----- Data

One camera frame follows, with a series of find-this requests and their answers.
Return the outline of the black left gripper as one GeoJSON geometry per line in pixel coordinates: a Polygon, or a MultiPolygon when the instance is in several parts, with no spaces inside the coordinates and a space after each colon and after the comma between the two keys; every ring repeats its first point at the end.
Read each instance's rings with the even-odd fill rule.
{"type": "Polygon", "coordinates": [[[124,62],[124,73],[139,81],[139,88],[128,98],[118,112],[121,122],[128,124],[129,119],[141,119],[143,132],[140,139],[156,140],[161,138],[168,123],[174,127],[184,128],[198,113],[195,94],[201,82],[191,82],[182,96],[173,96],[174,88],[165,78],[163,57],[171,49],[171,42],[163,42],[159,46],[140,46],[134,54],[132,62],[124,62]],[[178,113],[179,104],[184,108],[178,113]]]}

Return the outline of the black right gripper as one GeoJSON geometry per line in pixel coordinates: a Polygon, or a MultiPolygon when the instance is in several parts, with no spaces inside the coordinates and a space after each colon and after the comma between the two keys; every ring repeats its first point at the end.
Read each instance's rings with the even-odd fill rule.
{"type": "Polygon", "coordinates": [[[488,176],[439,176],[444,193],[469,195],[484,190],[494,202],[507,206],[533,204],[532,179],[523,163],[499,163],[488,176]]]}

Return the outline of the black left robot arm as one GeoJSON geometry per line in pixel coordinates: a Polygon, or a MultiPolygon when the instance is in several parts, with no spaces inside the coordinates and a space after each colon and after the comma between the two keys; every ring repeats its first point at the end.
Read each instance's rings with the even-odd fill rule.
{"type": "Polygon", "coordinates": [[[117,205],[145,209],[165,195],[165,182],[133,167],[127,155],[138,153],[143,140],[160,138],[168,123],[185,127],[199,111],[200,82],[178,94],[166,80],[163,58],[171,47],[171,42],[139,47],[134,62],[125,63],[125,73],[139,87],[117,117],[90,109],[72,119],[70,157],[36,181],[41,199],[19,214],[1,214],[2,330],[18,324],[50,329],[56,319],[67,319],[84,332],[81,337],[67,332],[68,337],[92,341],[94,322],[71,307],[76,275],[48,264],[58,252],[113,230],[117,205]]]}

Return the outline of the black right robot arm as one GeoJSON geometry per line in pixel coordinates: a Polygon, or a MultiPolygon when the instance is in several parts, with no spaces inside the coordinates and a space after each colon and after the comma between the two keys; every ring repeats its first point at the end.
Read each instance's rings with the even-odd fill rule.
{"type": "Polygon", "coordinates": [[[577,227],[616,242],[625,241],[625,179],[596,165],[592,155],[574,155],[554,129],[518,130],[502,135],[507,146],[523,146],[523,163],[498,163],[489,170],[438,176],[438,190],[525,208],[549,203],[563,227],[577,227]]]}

----------

Exercise directions: Look through the data above. Find each line with the string "keys" and copy it.

Result of the exercise:
Return the outline of the black left gripper as one GeoJSON geometry per line in pixel coordinates: a Polygon, or a MultiPolygon when the instance is in several parts, with no spaces inside the coordinates and a space after each colon and after the comma between the two keys; every ring repeats its first point at the end.
Return the outline of the black right gripper as one GeoJSON geometry per line in pixel coordinates: a Polygon, or a MultiPolygon when the instance is in several parts, with no spaces inside the coordinates and a space after each colon and after the comma between the two keys; every ring repeats its first point at the end.
Return the outline of the black left robot arm as one GeoJSON geometry per line in pixel coordinates: a Polygon, or a MultiPolygon when the instance is in several parts, with no spaces inside the coordinates and a space after each colon and after the comma between the two keys; every ring repeats its first point at the end.
Return the outline of the black right robot arm as one GeoJSON geometry per line in pixel coordinates: a Polygon, or a MultiPolygon when the instance is in several parts, with no spaces inside the coordinates and a space after each colon and after the comma between the two keys; every ring repeats its first point at the end.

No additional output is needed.